Khalid Sheik Mohammed, 47, and his four co-defendants were quiet during the opening day of motions, a break from their disruptive and defiant behavior during their arraignment in the spring. They responded politely to procedural questions from the judge, Army Col. James Pohl.

"I don't think there is any justice in this court," Mohammed told the judge after acknowledging that he understood he had the right not to attend future hearings if he so chose.

The case, which is not expected to go to trial before next fall, is pitting the government's desire to bring the architects of the terrorist attacks to justice against its reluctance to shed light on the most aggressive and controversial tactics of the George W. Bush administration.

The most consequential issue that the judge is expected to tackle this week is a legal challenge filed by the American Civil Liberties Union contesting the prosecution's position that any testimony about the CIA's rendition program be withheld from the public.

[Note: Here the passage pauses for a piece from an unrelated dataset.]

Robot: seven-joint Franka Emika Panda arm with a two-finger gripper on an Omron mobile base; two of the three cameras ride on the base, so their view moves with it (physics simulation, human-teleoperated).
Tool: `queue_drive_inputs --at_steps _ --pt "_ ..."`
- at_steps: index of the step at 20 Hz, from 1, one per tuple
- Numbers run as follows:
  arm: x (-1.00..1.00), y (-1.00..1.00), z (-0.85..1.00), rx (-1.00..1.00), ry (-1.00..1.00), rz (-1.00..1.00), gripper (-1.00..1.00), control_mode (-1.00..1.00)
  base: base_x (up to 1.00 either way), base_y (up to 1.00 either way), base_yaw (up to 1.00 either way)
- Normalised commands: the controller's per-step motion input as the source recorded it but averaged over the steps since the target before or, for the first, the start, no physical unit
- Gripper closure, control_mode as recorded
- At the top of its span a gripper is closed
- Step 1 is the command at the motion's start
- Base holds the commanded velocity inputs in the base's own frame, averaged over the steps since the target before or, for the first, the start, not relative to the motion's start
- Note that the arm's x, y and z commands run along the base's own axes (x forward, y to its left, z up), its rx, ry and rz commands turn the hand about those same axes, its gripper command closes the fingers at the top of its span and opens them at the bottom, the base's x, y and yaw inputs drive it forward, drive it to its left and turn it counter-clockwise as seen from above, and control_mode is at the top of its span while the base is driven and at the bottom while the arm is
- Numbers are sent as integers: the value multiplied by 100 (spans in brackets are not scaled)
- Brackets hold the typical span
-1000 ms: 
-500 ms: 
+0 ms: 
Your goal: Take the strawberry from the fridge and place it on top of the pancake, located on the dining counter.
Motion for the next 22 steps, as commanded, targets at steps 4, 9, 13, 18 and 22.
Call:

"The eyes of the world are on this Military Commission and the public has a substantial interest in and concern about the fairness and transparency of these proceedings," the ACLU said in its motion. "This commission should reject — and not become complicit with — the government's improper proposals to suppress the defendant's personal accounts of government misconduct."

Several media organizations, including The Washington Post, have filed motions backing the ACLU's position. Prosecutors have argued that unrestricted testimony about the CIA's rendition program could expose intelligence methods, sources and activities. Reporters and other spectators watch a delayed video feed of the hearings at Guantanamo Bay and Fort Meade, Md., which gives government censors the ability to withhold portions deemed to contain classified material.

Families of Sept. 11 victims also were invited to watch the proceeding via closed-circuit video at military installations in New Jersey, New York and Massachusetts.

Mohammed's lead civilian attorney, David Nevin, said the week ahead would expose the shortcomings of the military tribunal.

"It is a court that is designed to achieve a conviction and to do so in such a way that the truth never comes out," he said at a news conference after the hearing adjourned. "It's not fair."

Pohl made no substantive rulings Monday. He ruled that the inmates may choose not to attend future hearings and had each one agree that the proceedings could continue without them even if they managed to escape before the case concludes.

The five men on trial are among 15 high-value detainees held at Guantanamo. The case, the first trial for suspects in the Sept. 11 attacks, has had a bumpy trajectory. President Barack Obama suspended judicial proceedings at Guantanamo Bay shortly after coming into office in 2008, vowing to prosecute the suspects in a federal courtroom in New York City.

That plan was scrapped under intense congressional and public criticism. In spring 2011, the Justice Department announced that the military would once again be in charge of prosecuting Mohammed and his co-defendants.